Entretanto, la prensa periódica había tomado por su cuenta el asunto de mi cesantía, y durante un par de semanas me exhibió ante el público en mi nuevo estado de persona decapitada, deseando yo que me dejaran en paz y me enterrasen al fin, como conviene á un hombre políticamente muerto. Esto, hablando naturalmente en el sentido figurado, porque en la realidad, todo este tiempo en que se trataba de mí en los periódicos como del Inspector decapitado, tenía yo muy bien asegurada la cabeza en los hombros, y había llegado á la excelente conclusión de que no hay mal que por bien no venga; y empleando algunos cuantos reales en tinta, papel y plumas, abrí mi olvidado escritorio, y me convertí de nuevo en hombre de letras.
Entonces fué cuando dediqué toda mi atención á las lucubraciones de mi antiguo predecesor el Inspector de Aduana Sr. Pue; y como mis facultades intelectuales se hallaban un tanto entorpecidas por la falta de conveniente uso durante largo tiempo, pasó también alguno antes de que me fuera dado trabajar en mi narración de una manera algo satisfactoria. Y con todo, á pesar de que la obra absorbía por completo mis pensamientos, ésta se presenta á mi vista con un aspecto sombrío y grave, sin que la alegre un festivo rayo de sol, sin que se hagan sentir mucho en ella las dulces y familiares influencias que á menudo suavizan casi todas las escenas de la naturaleza y de la vida real, y debieran suavizar también la pintura que de ellas se hace. Este efecto poco halagüeño es quizás el resultado del período de agitación é incertidumbre en que la historia tomó forma; sin que indique carencia de buen humor en el espíritu del novelista, pues era más feliz mientras divagaba entre la lobreguez de estas tristes fantasías suyas, que en ninguna otra época desde que salió de la Antigua Mansión.
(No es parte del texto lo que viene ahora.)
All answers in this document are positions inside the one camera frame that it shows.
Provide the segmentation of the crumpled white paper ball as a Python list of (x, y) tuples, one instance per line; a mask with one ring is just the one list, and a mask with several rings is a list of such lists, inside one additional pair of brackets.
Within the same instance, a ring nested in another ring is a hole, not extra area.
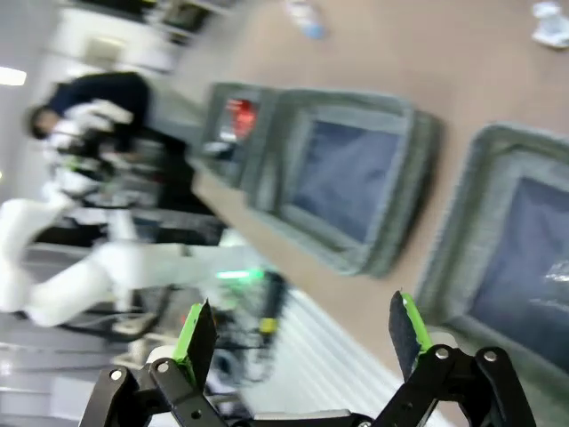
[(569, 17), (564, 15), (557, 1), (535, 3), (532, 12), (537, 20), (533, 41), (553, 49), (569, 48)]

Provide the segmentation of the crushed red soda can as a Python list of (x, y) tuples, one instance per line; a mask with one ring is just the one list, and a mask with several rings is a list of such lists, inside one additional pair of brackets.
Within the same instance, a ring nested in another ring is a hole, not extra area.
[(257, 107), (246, 99), (229, 99), (226, 110), (230, 116), (230, 129), (238, 139), (245, 138), (254, 128), (257, 118)]

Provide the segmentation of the clear bottle with blue cap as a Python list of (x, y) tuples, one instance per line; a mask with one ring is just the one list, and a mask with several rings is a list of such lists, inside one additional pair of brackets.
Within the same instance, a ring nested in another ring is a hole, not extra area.
[(293, 23), (312, 39), (325, 36), (325, 27), (317, 8), (310, 0), (284, 0), (284, 7)]

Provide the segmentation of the white counter with wooden top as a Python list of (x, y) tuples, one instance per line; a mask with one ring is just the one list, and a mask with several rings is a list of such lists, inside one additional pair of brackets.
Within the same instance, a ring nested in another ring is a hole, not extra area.
[(147, 23), (67, 6), (44, 53), (77, 68), (132, 69), (167, 75), (174, 68), (176, 47), (165, 32)]

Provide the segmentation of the person in navy top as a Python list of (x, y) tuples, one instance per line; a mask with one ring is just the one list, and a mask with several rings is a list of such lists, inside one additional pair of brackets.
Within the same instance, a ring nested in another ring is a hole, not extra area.
[(44, 140), (72, 108), (96, 100), (109, 101), (132, 114), (130, 124), (115, 128), (115, 150), (130, 152), (133, 137), (144, 127), (150, 103), (148, 84), (133, 71), (87, 74), (58, 83), (44, 104), (29, 109), (27, 134), (38, 141)]

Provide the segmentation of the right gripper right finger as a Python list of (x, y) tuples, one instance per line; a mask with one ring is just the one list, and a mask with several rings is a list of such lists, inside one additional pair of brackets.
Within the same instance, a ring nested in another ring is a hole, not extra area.
[(377, 417), (377, 427), (425, 427), (439, 402), (454, 402), (469, 427), (536, 427), (508, 353), (486, 347), (473, 356), (434, 344), (413, 298), (395, 292), (389, 334), (404, 383)]

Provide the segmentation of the grey woven fabric basket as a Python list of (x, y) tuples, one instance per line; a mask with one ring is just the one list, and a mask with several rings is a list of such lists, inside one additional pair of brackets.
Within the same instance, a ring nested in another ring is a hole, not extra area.
[(427, 324), (569, 386), (569, 138), (511, 123), (475, 135), (416, 302)]
[[(195, 160), (205, 171), (233, 189), (245, 189), (256, 166), (268, 122), (274, 111), (278, 90), (263, 85), (241, 82), (219, 82), (212, 87), (204, 126)], [(238, 139), (230, 129), (226, 110), (229, 99), (246, 99), (257, 107), (257, 118), (252, 131)]]
[(280, 93), (255, 138), (248, 206), (344, 275), (397, 262), (428, 187), (441, 121), (380, 93)]

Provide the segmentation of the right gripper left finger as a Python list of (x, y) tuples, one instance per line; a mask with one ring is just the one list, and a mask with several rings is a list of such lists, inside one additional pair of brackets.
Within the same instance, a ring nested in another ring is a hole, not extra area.
[(217, 337), (210, 304), (193, 305), (170, 356), (100, 372), (79, 427), (149, 427), (161, 414), (177, 427), (252, 427), (248, 419), (227, 423), (204, 395)]
Pero continuando con la metáfora de la guillotina política, si este bosquejo de la Aduana, que voy á terminar, pareciere por ventura demasiado autobiográfico para que lo publique en vida una persona que, como su autor, no es de mucho viso, téngase en cuenta que procede de un caballero que lo escribe desde ultratumba. ¡La paz sea con el mundo! ¡Mi bendición para mis amigos! ¡Mi perdón para mis enemigos! ¡Me encuentro en la región del reposo!
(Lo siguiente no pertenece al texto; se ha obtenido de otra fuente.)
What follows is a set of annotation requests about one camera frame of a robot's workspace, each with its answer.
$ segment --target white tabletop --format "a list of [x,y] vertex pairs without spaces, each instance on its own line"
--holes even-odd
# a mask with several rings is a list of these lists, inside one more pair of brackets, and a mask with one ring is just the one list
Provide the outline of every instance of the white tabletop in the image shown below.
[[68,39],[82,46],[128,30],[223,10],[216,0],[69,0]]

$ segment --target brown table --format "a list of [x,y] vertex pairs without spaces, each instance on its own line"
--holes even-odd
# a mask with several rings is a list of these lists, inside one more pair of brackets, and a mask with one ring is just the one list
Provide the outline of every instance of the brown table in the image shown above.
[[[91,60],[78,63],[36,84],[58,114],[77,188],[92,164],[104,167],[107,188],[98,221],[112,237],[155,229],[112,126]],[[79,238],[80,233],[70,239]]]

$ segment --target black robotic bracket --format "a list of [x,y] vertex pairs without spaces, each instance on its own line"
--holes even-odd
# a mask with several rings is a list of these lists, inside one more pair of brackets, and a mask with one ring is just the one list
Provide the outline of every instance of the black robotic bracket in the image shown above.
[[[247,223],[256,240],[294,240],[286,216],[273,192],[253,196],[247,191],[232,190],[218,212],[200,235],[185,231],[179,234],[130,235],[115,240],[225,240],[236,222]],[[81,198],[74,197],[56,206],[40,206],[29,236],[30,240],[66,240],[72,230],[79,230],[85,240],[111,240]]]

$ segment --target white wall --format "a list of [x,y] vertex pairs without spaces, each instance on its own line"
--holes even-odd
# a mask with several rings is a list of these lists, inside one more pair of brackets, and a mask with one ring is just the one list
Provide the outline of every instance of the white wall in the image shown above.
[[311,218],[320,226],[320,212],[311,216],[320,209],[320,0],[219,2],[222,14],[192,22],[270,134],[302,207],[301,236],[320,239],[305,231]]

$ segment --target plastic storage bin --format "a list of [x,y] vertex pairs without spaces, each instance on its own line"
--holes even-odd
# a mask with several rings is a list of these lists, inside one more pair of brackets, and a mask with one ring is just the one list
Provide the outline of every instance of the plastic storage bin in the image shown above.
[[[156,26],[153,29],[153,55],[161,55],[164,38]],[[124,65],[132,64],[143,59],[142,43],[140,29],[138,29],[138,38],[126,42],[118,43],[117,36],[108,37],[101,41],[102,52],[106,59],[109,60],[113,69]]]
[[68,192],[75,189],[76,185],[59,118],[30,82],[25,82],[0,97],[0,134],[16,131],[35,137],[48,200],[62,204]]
La vida de la Aduana yace en lo pasado, como si fuera un sueño. El octogenario empleado del resguardo, – que, siento decirlo, murió hace algún tiempo en consecuencia de la coz de un caballo, pues de lo contrario habría vivido de seguro eternamente, – así como todos los demás venerables personajes que se sentaban junto con él en la Aduana, se han convertido para mí en sombras: imágenes de rostros arrugados y cabezas blancas en canas, con quienes mi fantasía se ocupó algún tiempo y que ya ha arrojado á lo lejos para siempre. Los comerciantes, cuyos nombres me eran tan familiares hace sólo seis meses, estos hombres del tráfico que parecía ocupaban una posición tan importante en el mundo, – ¡cuán corto tiempo se ha necesitado para separarme de todos ellos, y aun para borrarlos de la memoria, hasta el punto de haberme sido preciso un esfuerzo para recordar el rostro y nombre de alguno que otro!